**Information supplied**
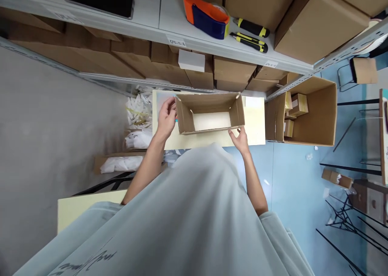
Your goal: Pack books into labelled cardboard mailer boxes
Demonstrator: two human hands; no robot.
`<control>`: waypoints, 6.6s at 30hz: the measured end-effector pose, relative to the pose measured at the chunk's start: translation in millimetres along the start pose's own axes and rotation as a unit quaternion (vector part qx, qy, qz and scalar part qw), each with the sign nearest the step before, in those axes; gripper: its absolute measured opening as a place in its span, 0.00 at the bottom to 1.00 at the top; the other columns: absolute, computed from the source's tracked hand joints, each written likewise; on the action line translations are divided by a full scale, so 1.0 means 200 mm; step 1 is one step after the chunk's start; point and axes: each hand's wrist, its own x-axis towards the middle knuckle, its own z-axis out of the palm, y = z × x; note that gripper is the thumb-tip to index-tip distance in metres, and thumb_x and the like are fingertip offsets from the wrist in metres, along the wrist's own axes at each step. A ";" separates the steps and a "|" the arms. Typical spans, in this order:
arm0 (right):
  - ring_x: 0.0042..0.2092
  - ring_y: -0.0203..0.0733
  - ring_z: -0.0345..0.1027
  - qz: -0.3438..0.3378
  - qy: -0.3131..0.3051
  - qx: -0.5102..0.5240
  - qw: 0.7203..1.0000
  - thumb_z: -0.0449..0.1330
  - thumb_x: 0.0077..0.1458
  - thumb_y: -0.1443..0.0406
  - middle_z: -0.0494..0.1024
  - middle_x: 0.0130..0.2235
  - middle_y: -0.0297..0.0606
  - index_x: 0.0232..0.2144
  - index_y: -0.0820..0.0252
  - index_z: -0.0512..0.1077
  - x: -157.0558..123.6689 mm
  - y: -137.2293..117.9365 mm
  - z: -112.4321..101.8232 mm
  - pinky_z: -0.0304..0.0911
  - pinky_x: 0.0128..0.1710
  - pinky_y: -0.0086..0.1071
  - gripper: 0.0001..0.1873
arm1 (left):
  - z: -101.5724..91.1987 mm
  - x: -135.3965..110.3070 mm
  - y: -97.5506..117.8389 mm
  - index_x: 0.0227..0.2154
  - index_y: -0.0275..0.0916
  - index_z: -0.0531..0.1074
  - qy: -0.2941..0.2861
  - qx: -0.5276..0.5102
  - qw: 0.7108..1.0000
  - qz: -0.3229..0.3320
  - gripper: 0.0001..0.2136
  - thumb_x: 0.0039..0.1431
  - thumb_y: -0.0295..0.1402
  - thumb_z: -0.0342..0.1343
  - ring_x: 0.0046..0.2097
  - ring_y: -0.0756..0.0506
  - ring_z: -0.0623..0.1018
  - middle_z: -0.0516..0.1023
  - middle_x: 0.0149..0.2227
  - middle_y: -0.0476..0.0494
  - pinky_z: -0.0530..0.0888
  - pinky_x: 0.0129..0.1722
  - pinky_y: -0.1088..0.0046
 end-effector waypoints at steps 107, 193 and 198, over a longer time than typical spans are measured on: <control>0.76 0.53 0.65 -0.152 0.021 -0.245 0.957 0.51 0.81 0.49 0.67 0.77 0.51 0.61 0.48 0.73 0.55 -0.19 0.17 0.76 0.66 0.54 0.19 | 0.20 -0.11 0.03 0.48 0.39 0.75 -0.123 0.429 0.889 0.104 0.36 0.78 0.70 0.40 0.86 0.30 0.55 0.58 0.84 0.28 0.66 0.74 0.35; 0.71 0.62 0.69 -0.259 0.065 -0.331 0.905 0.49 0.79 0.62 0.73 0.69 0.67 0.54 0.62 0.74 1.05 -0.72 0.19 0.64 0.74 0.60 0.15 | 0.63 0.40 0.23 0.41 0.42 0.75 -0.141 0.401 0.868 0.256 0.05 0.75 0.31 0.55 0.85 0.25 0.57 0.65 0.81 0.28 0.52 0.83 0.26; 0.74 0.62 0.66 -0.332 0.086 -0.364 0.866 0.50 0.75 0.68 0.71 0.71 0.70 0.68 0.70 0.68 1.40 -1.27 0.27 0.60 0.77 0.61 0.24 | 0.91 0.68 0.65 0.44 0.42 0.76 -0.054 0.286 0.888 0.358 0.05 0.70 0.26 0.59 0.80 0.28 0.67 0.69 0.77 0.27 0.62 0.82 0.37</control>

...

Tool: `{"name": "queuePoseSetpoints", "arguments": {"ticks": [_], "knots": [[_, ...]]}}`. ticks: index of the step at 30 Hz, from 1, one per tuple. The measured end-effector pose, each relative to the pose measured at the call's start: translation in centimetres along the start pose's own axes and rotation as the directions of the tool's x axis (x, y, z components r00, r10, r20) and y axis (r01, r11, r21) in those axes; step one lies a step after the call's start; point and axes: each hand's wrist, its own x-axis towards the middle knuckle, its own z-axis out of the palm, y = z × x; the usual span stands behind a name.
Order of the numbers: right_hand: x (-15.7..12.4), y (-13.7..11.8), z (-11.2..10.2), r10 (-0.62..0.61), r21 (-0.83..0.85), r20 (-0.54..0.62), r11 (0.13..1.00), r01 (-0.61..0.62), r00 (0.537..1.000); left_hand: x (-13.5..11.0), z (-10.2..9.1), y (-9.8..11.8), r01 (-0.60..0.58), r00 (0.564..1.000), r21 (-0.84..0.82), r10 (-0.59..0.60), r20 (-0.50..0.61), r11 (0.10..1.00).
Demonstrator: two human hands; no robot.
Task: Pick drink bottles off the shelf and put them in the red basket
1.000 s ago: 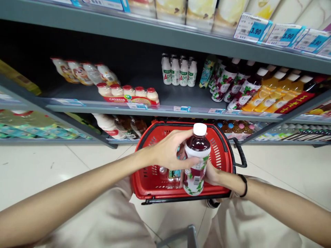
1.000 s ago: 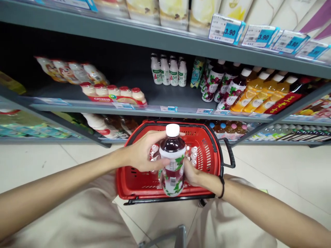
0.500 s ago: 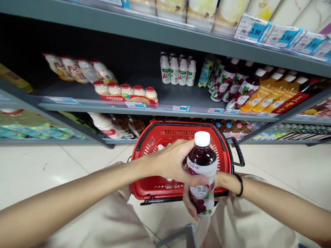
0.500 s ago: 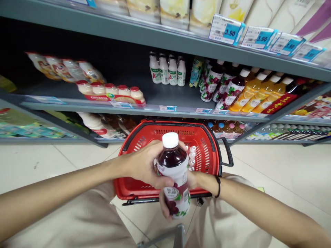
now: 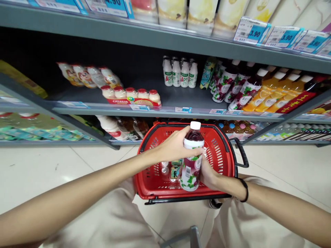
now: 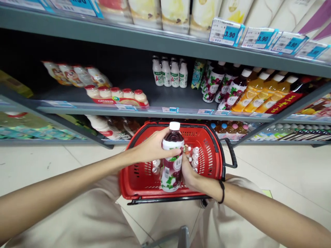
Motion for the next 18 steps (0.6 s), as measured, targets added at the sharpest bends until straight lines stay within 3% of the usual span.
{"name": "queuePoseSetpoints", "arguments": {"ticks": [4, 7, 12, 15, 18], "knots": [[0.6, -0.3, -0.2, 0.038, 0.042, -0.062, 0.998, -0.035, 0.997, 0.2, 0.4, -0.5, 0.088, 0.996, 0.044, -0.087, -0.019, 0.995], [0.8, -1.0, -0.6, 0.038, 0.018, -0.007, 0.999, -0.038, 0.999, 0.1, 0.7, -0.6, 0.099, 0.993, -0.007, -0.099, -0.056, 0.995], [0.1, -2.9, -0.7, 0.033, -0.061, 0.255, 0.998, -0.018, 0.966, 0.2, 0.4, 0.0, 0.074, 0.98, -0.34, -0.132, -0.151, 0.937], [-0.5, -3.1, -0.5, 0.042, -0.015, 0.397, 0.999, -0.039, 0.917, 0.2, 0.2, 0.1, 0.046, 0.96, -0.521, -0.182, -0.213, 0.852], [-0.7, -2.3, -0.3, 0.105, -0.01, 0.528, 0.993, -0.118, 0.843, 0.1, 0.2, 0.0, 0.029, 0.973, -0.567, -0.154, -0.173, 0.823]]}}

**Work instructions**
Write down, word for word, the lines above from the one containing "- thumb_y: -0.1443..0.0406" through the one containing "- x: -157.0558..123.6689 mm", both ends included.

**Response area**
  - thumb_y: -0.1443..0.0406
  - middle_z: -0.0494..0.1024
  - middle_x: 0.0130..0.2235
  - middle_y: -0.0297..0.0606
  - index_x: 0.0232..0.2144
  - index_y: -0.0820..0.0252
  - index_z: -0.0512..0.1077
  - x: -157.0558..123.6689 mm

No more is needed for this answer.